Ada yang cukup menjanjikan dan—jika kelak terwujud—bakal bersejarah dari pernyataan Al-Hayya. Meski tak menyebut menerima solusi dua negara, di mana Palestina dan Israel diakui dan hidup berdampingan secara damai, pernyataannya secara eksplisit menerima berdirinya negara Palestina di atas tanah perbatasan 1967. Wilayah itu meliputi Tepi Barat dan Jalur Gaza dengan Jerusalem Timur sebagai ibu kota.
Dengan formula negara Palestina seperti itu, artinya wilayah selain area itu diakui ada di bawah Israel. Pertanyaannya, dari pernyataan Al-Hayya, apakah dengan demikian Hamas secara implisit menerima Israel—berdampingan dengan Palestina—sebagai wujud solusi dua negara yang didukung komunitas internasional. Hal ini perlu penjelasan lebih lanjut.

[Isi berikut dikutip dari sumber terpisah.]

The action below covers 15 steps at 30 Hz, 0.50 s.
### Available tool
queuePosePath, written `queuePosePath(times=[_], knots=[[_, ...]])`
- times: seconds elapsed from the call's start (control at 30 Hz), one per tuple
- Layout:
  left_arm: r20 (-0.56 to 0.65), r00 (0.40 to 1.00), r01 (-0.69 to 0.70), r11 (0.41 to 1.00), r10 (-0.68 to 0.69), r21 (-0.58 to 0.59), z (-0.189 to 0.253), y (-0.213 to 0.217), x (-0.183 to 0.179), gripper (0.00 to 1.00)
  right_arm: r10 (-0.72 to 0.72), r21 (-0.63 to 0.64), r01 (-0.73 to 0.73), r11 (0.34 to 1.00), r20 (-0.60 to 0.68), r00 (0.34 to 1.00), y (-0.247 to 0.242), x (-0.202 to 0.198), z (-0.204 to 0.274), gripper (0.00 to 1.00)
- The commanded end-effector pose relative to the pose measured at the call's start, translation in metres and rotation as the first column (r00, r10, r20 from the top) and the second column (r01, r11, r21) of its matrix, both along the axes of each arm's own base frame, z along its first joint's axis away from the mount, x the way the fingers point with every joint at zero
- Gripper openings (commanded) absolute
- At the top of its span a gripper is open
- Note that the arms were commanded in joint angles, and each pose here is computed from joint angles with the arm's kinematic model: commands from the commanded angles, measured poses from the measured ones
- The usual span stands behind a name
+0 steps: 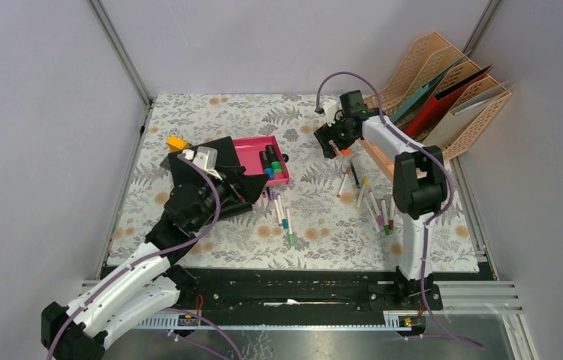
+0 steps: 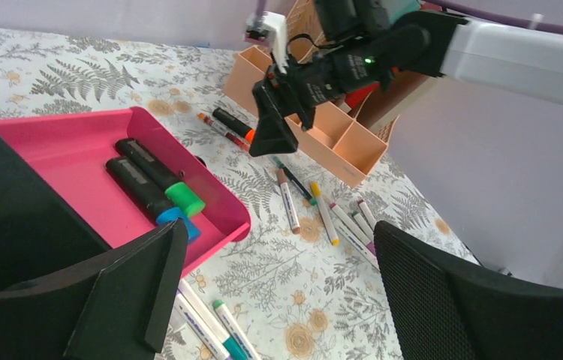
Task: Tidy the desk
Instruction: Place the stationery in the drawer.
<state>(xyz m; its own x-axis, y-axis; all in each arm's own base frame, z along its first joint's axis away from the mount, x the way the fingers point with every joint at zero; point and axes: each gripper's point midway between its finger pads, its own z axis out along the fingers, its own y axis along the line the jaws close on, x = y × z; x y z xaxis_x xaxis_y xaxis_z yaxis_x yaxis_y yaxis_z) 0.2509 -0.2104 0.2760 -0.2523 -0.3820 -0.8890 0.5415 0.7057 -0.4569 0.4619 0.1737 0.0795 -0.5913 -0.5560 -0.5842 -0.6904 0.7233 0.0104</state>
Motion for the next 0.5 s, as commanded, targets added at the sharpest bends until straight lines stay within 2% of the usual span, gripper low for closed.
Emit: queuePosePath(times=[0.0, 0.1, 0.3, 0.47], knots=[[0.015, 1.000, 0.024, 0.999, -0.024, -0.035, 0.000, 0.004, -0.012, 0.99, -0.037, -0.147, 0.042, 0.988, 0.037, 0.999, -0.024, 0.028, -0.001, 0.89], [0.013, 1.000, 0.020, 0.999, -0.020, -0.030, -0.004, 0.007, -0.015, 0.99, -0.058, -0.163, 0.058, 0.985, 0.010, 0.998, -0.028, 0.039, -0.013, 0.81], [0.011, 1.000, 0.018, 1.000, -0.018, -0.021, -0.008, 0.009, -0.017, 0.99, -0.088, -0.156, 0.089, 0.984, 0.012, 0.996, -0.034, 0.060, -0.020, 0.56], [0.007, 1.000, 0.015, 1.000, -0.015, -0.013, -0.011, 0.010, -0.016, 0.99, -0.094, -0.145, 0.092, 0.985, -0.002, 0.996, -0.038, 0.071, -0.026, 0.48]])
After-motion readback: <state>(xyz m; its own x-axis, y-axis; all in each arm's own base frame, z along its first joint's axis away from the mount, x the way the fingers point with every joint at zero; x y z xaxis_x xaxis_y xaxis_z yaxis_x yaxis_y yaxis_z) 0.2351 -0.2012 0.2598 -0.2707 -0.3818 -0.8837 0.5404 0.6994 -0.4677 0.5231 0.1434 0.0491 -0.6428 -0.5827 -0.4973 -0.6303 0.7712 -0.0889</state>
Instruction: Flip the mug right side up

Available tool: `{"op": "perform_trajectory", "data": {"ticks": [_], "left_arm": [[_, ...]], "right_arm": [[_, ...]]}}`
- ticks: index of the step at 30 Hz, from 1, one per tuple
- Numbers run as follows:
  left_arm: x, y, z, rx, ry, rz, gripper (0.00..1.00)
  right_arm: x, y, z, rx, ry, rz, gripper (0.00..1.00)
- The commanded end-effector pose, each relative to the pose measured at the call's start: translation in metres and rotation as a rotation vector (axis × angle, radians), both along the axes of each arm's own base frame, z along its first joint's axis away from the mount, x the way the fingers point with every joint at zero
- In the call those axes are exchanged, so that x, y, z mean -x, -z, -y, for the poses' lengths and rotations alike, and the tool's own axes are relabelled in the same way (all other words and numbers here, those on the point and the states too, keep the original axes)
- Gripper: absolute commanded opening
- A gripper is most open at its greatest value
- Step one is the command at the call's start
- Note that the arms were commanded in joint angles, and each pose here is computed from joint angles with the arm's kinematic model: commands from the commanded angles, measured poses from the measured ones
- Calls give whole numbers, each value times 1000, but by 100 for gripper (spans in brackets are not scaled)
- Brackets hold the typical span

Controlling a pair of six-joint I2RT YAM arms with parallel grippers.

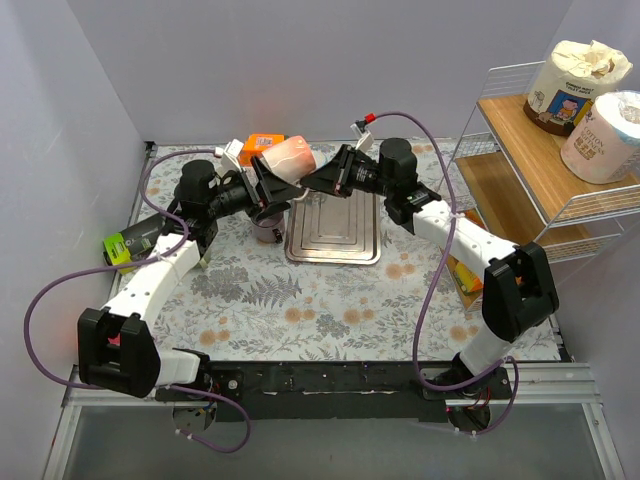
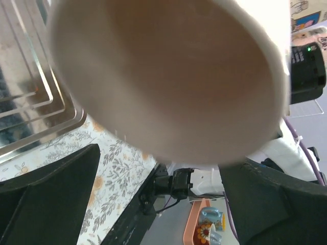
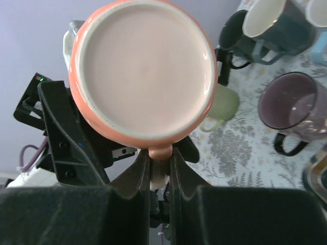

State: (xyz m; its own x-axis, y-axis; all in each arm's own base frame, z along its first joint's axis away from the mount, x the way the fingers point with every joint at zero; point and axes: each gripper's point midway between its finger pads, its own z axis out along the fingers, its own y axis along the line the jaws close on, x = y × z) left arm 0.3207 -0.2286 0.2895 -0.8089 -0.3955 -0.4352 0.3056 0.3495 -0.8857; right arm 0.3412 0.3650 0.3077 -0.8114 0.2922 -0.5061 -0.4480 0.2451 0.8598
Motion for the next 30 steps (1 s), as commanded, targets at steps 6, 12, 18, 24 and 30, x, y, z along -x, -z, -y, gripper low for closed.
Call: {"op": "perform_trajectory", "data": {"ticks": [6,12,18,24,30], "left_arm": [[0,-51,-2,72,-75,162,91],[6,-55,-4,87,-80,181,71],[14,-60,-7,110,-90,206,70],[15,-61,-9,116,-110,216,68],[15,-61,-9,127,-109,211,48]], "right_arm": [[36,-82,-25,-276,-95,41,1],[38,-78,-28,-290,-90,-3,1],[35,-77,-27,-314,-68,-50,1],[34,-78,-27,-323,-52,-62,1],[34,-74,-30,-320,-43,-90,1]]}}
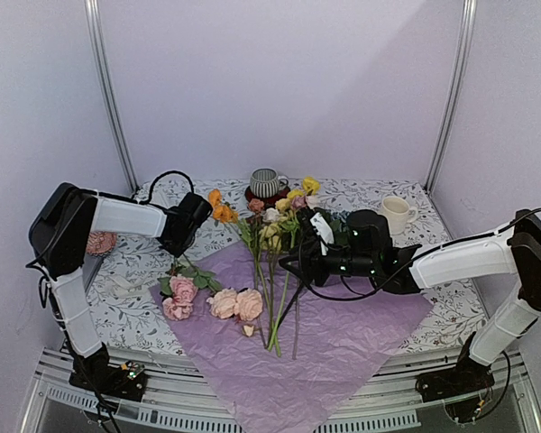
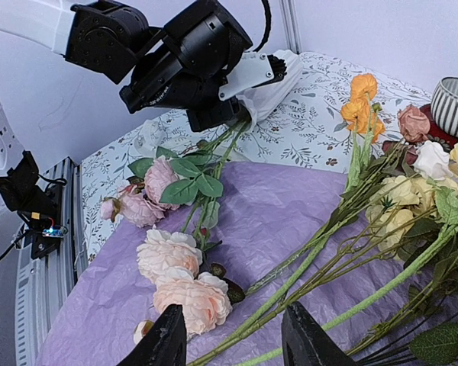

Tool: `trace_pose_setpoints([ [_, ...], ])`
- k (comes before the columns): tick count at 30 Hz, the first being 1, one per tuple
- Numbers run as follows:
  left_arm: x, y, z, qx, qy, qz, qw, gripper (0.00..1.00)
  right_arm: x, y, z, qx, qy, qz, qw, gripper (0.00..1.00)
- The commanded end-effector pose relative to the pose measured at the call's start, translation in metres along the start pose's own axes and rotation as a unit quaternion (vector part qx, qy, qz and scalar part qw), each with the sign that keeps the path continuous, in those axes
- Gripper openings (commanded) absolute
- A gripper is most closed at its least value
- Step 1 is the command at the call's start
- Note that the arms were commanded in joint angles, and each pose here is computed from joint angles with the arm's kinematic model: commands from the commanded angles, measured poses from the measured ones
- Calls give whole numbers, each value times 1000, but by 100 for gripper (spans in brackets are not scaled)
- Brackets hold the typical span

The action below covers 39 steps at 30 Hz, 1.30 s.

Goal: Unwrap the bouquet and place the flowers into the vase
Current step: Adjust the vase at the corner of the board.

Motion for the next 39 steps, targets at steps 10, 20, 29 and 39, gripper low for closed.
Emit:
trace_pose_setpoints([
  [10, 41, 21, 42, 72, 50, -3, 996, 11, 3, 4, 1, 9, -2, -14, 1000, 45],
  [20, 74, 29, 81, 127, -5, -27, 992, 8, 9, 7, 3, 12, -9, -25, 1000, 45],
  [29, 104, 30, 126, 184, -71, -71, 978, 8, 45, 18, 1, 14, -82, -116, 990, 44],
  [39, 120, 29, 168, 233, -158, -103, 954, 6, 108, 23, -3, 5, -171, -251, 953, 42],
])
Point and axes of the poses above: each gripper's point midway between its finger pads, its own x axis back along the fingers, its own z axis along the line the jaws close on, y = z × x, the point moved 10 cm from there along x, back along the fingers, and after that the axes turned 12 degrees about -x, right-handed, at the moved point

Namun, mengingat apa pun bentuk negara Palestina, termasuk dengan perbatasan 1967, masih terus ditolak pemerintahan Perdana Menteri Israel Benjamin Netanyahu, lebih bermanfaat saat ini memfokuskan pikiran dan energi untuk mengupayakan persatuan faksi-faksi Palestina, terutama Hamas dan Fatah. Momentum upaya itu saat ini sangat pas.
Ada uluran dari China, yang tahun lalu mendamaikan Arab Saudi-Iran, untuk memfasilitasi pertemuan Hamas-Fatah. Dukungan internasional kepada Palestina, bahkan di negara-negara Barat pun, sedang tinggi. Dunia ingin melihat ada kemajuan penyelesaian akar konflik Palestina-Israel: penghentian pendudukan Israel dan berdirinya negara Palestina.
Semua itu tak akan terwujud jika tidak ada persatuan di internal bangsa Palestina. Persatuan Palestina tak akan terwujud tanpa rekonsiliasi antara Hamas dan Fatah.